I called on the Welsh Government for an emergency ‘Stabilisation Fund’ for the voluntary services and charities supporting vulnerable people in Wales and taking direct action to tackle the impact of the Coronavirus on them, warning that without additional funding they would be forced to reduce support for vulnerable people by cutting back on their core services, such as helplines and online support groups. As I emphasised, this would, in turn, add massively to the numbers in crisis putting pressure on NHS and Social Care services. I also called on the Welsh Government to give charities in Wales all its share of an extra £750m for charities and the voluntary sector across the UK announced by the UK Government.

I have been helping a wide range of businesses, particularly in the hospitality and tourism industry, as well as many self -employed workers and small businesses. Whilst the UK and Welsh Governments have provided an array of measures to support them, there are gaps which still exist and they have been asking me to pursue these.

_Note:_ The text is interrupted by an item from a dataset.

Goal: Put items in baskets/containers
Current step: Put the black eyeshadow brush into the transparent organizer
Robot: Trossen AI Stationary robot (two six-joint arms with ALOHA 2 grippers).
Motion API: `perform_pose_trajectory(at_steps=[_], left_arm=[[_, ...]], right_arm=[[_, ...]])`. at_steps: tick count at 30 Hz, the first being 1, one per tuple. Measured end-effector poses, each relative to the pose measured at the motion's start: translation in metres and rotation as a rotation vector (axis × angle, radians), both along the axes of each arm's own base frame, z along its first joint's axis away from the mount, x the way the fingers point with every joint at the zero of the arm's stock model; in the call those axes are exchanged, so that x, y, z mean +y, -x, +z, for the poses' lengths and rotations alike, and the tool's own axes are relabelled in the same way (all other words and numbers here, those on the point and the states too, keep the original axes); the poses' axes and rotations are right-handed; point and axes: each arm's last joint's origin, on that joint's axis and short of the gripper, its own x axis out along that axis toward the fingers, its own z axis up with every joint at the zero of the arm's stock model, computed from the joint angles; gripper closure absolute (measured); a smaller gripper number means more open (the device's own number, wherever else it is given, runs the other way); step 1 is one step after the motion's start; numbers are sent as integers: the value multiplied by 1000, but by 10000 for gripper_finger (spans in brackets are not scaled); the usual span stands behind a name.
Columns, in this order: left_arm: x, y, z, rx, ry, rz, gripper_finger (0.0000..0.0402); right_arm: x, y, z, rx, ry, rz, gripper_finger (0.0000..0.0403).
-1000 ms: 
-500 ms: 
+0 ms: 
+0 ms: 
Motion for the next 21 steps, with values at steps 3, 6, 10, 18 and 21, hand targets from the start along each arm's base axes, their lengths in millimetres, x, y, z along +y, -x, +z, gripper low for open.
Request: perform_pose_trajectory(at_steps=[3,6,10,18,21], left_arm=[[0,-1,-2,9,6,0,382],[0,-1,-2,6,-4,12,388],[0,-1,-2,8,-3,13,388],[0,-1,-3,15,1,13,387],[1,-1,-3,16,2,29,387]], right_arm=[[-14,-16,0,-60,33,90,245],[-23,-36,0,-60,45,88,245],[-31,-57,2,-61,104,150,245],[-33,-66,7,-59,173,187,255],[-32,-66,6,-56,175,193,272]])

Members of the Senedd (MSs – formerly known as AMs) need to raise countless issues with the Welsh Government at this time, but we are currently working from our homes and the Welsh Parliament is operating under emergency procedures, which severely limits access to Welsh Government Ministers and therefore the amount of scrutiny they face.  MSs are therefore utilising Written Assembly Questions (WAQs) to Welsh Government Ministers, but these have been restricted to ten per week per Member at a maximum of 50 words.

Virtual Plenary sessions via Zoom are planned for every Wednesday for the foreseeable future, but only limited numbers of Members are able to participate and only 6 members of my Group are permitted to attend at any time.  This doesn’t allow for proper scrutiny. At this time of national emergency, it is more important than ever that the Welsh Government is open and transparent in the decisions they are taking.